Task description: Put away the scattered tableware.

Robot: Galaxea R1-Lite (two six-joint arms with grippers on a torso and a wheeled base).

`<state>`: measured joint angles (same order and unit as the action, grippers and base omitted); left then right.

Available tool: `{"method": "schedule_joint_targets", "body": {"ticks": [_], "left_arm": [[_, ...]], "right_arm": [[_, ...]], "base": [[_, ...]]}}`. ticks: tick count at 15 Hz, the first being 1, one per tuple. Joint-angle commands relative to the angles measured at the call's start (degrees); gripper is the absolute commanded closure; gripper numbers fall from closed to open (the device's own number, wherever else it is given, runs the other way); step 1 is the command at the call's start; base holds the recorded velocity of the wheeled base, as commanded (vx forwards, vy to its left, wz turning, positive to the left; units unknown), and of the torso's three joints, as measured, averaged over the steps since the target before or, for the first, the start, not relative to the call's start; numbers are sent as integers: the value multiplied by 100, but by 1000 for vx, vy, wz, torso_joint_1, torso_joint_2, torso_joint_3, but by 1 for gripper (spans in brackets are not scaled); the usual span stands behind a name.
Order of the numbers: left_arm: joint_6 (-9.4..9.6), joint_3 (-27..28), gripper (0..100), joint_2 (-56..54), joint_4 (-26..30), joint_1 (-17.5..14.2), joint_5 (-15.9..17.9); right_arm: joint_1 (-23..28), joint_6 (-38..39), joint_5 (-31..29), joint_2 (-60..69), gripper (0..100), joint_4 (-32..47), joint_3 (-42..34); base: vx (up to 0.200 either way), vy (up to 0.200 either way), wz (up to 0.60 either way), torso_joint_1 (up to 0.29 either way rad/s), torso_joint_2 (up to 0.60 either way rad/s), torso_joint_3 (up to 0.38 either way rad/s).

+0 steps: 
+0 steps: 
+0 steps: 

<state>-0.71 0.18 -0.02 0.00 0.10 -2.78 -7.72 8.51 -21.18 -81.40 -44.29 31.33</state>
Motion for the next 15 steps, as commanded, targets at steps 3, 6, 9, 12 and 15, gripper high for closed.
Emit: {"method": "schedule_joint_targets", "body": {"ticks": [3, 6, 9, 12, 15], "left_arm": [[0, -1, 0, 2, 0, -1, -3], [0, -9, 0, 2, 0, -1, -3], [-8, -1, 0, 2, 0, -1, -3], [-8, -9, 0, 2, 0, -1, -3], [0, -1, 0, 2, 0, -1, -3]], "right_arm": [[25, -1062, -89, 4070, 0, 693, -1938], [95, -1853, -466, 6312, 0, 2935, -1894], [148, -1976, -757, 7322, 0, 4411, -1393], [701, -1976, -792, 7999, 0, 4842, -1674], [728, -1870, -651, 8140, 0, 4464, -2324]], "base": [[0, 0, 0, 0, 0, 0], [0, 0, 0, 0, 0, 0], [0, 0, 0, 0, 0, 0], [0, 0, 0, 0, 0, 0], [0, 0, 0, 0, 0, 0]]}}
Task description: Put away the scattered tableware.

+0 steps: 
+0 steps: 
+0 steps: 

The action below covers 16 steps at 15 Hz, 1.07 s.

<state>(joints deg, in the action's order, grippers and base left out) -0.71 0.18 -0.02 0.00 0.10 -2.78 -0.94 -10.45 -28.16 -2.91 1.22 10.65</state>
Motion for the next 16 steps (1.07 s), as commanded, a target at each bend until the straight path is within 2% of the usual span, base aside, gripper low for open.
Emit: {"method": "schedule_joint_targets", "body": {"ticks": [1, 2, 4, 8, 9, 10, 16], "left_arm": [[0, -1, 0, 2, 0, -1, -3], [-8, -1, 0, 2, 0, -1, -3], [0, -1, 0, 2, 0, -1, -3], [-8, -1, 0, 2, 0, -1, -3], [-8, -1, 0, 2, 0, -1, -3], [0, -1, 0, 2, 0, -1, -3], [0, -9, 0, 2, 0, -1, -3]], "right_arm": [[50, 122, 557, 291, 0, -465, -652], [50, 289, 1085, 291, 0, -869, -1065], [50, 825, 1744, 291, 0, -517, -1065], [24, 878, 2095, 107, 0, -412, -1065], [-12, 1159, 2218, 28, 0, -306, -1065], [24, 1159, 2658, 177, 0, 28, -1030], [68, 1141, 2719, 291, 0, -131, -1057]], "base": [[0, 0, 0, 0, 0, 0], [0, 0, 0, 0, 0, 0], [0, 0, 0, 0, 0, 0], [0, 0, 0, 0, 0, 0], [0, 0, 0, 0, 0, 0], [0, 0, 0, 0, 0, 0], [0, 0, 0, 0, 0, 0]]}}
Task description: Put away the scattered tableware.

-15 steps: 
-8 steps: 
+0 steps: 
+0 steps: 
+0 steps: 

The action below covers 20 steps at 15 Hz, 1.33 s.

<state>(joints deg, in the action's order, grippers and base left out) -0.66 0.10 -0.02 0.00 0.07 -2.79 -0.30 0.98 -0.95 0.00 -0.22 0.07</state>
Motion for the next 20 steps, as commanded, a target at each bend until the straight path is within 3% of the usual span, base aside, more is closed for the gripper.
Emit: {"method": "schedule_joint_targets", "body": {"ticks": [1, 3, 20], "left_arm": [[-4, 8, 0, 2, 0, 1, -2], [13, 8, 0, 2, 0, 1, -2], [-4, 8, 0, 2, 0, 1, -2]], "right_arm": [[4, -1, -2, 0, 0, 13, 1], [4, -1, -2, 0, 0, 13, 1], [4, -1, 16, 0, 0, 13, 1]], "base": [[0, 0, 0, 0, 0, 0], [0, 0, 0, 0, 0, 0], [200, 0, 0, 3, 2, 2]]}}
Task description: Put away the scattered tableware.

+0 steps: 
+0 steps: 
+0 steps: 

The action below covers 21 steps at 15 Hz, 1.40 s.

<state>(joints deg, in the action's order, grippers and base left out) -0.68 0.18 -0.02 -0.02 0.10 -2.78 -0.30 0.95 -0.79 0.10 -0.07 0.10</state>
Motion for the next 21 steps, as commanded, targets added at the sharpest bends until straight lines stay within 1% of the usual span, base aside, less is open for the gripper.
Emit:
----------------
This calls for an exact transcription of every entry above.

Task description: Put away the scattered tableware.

Robot: Galaxea R1-Lite (two six-joint arms with grippers on a torso and a wheeled base).

`<state>`: measured joint angles (same order and unit as the action, grippers and base omitted); left then right.

Available tool: `{"method": "schedule_joint_targets", "body": {"ticks": [_], "left_arm": [[_, ...]], "right_arm": [[_, ...]], "base": [[_, ...]]}}`. ticks: tick count at 15 Hz, the first being 1, one per tuple. Joint-angle commands relative to the angles measured at the call's start (degrees); gripper is the absolute commanded closure; gripper numbers fall from closed to open (the device's own number, wherever else it is given, runs the other way); step 1 is the command at the call's start; base holds the recorded velocity of the wheeled base, as commanded (vx forwards, vy to its left, wz turning, positive to the left; units unknown), and of the torso's three joints, as measured, averaged over the steps since the target before or, for the first, the start, not relative to the call's start; numbers are sent as integers: the value multiplied by 100, but by 1000 for vx, vy, wz, torso_joint_1, torso_joint_2, torso_joint_3, but by 1 for gripper (spans in brackets are not scaled); the usual span stands behind a name.
Order of the numbers: left_arm: joint_6 (-9.4..9.6), joint_3 (-27..28), gripper (0..100), joint_2 (-56..54), joint_4 (-26..30), joint_1 (-17.5..14.2), joint_5 (-15.9..17.9); right_arm: joint_1 (-23..28), joint_6 (-38..39), joint_5 (-31..29), joint_2 (-60..69), gripper (0..100), joint_4 (-32..47), joint_3 (-42..34); base: vx (up to 0.200 either way), vy (up to 0.200 either way), wz (up to 0.60 either way), torso_joint_1 (up to 0.29 either way rad/s), torso_joint_2 (up to 0.60 either way rad/s), torso_joint_3 (up to 0.38 either way rad/s).

+0 steps: 
+0 steps: 
+0 steps: 

<state>-0.71 0.18 -0.02 0.00 0.10 -2.78 -7.72 8.51 -21.18 -81.40 -44.29 31.33</state>
Motion for the next 15 steps, as commanded, targets at steps 3, 6, 9, 12 and 15, gripper high for closed.
Emit: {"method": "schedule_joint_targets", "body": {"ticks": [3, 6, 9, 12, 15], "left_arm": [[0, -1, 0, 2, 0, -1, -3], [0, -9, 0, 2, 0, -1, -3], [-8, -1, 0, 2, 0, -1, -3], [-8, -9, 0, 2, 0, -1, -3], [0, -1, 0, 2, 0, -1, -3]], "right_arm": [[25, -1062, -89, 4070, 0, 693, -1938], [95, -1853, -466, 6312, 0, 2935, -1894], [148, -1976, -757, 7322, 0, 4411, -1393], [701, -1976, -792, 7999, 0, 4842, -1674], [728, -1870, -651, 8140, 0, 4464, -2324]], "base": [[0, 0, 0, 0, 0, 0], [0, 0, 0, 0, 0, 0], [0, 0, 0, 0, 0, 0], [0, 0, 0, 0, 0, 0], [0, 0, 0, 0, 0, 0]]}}
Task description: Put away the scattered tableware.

+0 steps: 
+0 steps: 
+0 steps: 

The action below covers 16 steps at 15 Hz, 1.07 s.

<state>(joints deg, in the action's order, grippers and base left out) -0.71 0.18 -0.02 0.00 0.10 -2.78 -0.94 -10.45 -28.16 -2.91 1.22 10.65</state>
Motion for the next 16 steps (1.07 s), as commanded, a target at each bend until the straight path is within 2% of the usual span, base aside, gripper low for open.
Emit: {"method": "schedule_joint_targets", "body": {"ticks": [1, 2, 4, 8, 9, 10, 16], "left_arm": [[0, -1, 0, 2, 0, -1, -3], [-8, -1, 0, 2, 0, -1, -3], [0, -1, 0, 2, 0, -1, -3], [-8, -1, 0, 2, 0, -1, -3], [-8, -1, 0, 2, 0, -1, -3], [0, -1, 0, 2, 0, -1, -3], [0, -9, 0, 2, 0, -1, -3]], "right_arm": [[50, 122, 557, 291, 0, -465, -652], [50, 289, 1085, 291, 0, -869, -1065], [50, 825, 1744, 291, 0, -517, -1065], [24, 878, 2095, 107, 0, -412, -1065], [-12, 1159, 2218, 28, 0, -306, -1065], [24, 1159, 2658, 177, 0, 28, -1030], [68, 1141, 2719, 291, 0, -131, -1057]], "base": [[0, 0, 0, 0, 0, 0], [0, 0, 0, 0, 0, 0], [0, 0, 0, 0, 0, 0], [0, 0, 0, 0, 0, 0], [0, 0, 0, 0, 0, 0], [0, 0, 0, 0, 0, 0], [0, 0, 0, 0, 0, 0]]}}
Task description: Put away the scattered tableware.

-15 steps: 
-8 steps: 
+0 steps: 
+0 steps: 
+0 steps: 

The action below covers 20 steps at 15 Hz, 1.33 s.

<state>(joints deg, in the action's order, grippers and base left out) -0.66 0.10 -0.02 0.00 0.07 -2.79 -0.30 0.98 -0.95 0.00 -0.22 0.07</state>
Motion for the next 20 steps, as commanded, a target at each bend until the straight path is within 3% of the usual span, base aside, more is closed for the gripper.
Emit: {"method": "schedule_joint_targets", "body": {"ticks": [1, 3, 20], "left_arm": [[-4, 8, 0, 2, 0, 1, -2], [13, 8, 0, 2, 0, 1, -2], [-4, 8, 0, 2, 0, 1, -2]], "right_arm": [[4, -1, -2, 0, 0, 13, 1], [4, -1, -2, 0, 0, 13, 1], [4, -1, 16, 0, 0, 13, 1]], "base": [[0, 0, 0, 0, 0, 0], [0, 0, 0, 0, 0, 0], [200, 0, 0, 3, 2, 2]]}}
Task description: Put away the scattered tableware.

+0 steps: 
+0 steps: 
+0 steps: 

The action below covers 21 steps at 15 Hz, 1.40 s.

<state>(joints deg, in the action's order, grippers and base left out) -0.68 0.18 -0.02 -0.02 0.10 -2.78 -0.30 0.95 -0.79 0.10 -0.07 0.10</state>
Motion for the next 21 steps, as commanded, targets added at the sharpest bends until straight lines stay within 1% of the usual span, base aside, less is open for the gripper.
Emit:

Nothing remains to be added to the answer.